¿Cuántas veces le
pedimos pruebas a Dios? ¿No hemos pensado en muchas ocasiones: ojalá hubiera
visto al Señor hacer milagros? Podemos pensar que si hubiéramos estado allí nuestra
fe sería más fácil. Ante la evidencia no habría lugar a la duda ni a las
excusas.
Sin embargo, el Señor tuvo muchos testigos de sus
palabras y actos. Algunos de estos testigos especialmente preparados para poder
entenderlo y reconocerlo como Aquel de quien hablaban las escrituras fueron los
fariseos, los levitas y los saduceos. Llegaron a presenciar milagros de la
entidad de la resurrección de Lázaro. Sin embargo, frente a la evidencia, su
corazón se cerró a lo que les mostraban sus sentidos físicos. Y es más,
decidieron no solo matar al Maestro, sino también a las pruebas de su
singularidad: “Entre tanto,
una gran multitud de judíos se enteró de que Jesús estaba allí, y fueron, no
sólo por Jesús, sino también para ver a Lázaro, al que había resucitado. Entonces
los sumos sacerdotes resolvieron matar también a Lázaro, porque muchos judíos
se apartaban de ellos y creían en Jesús a causa de él”. (Jn 12, 9-11). ¡De poco
les valió la evidencia!
La Resurrección de Lázaro, Caravaggio (1609)
Si el Señor se
presentase hoy ante el mundo, ¿se convertiría todo el mundo para seguirle? No.

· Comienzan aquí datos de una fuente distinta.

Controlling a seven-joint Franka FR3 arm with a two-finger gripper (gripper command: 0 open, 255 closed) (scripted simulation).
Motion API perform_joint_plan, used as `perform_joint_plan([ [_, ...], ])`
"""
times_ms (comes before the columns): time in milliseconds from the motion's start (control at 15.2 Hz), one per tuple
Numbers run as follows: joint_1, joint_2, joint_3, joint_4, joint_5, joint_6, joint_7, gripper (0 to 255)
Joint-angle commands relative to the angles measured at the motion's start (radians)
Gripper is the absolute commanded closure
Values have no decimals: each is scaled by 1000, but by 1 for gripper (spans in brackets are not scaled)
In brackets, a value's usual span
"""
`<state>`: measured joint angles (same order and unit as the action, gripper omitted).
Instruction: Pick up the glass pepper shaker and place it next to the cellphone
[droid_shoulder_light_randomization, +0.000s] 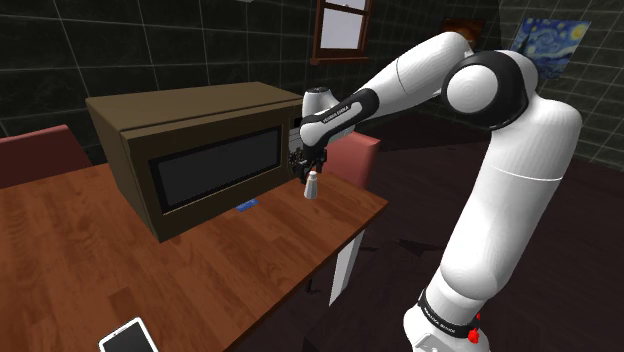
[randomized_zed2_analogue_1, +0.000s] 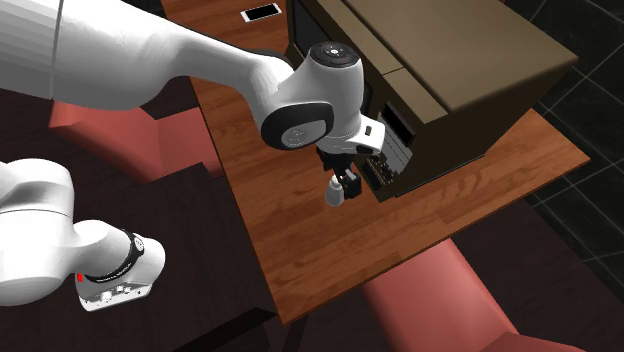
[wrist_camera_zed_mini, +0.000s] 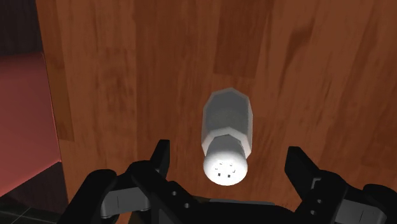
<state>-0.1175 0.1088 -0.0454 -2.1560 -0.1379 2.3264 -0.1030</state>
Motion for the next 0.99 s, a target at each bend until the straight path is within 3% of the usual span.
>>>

No, porque la esencia del hombre está en otra parte: está en su corazón.
Y esto fue lo
que puso a prueba el Señor en su apóstol Tomás. Es lo que le recrimina cuando
se aparece y le dice aquellas maravillosas palabras: “Trae
aquí tu dedo: aquí están mis manos. Acerca tu mano: Métela en mi costado. En
adelante no seas incrédulo, sino hombre de fe.” (Jn 20, 27).
A lo que Tomás respondió: “«¡Señor mío y Dios mío!». Jesús le dijo: «Ahora crees,
porque me has visto. ¡Felices los que creen sin haber visto!»” (Jn 20, 29). Esta
exclamación va dirigida a los hombres y mujeres de hoy.
El Señor
también se dirige personalmente a ti y te dice: “abre tu corazón de par en par
a Cristo, no tengas miedo y no seas incrédulo sino creyente”.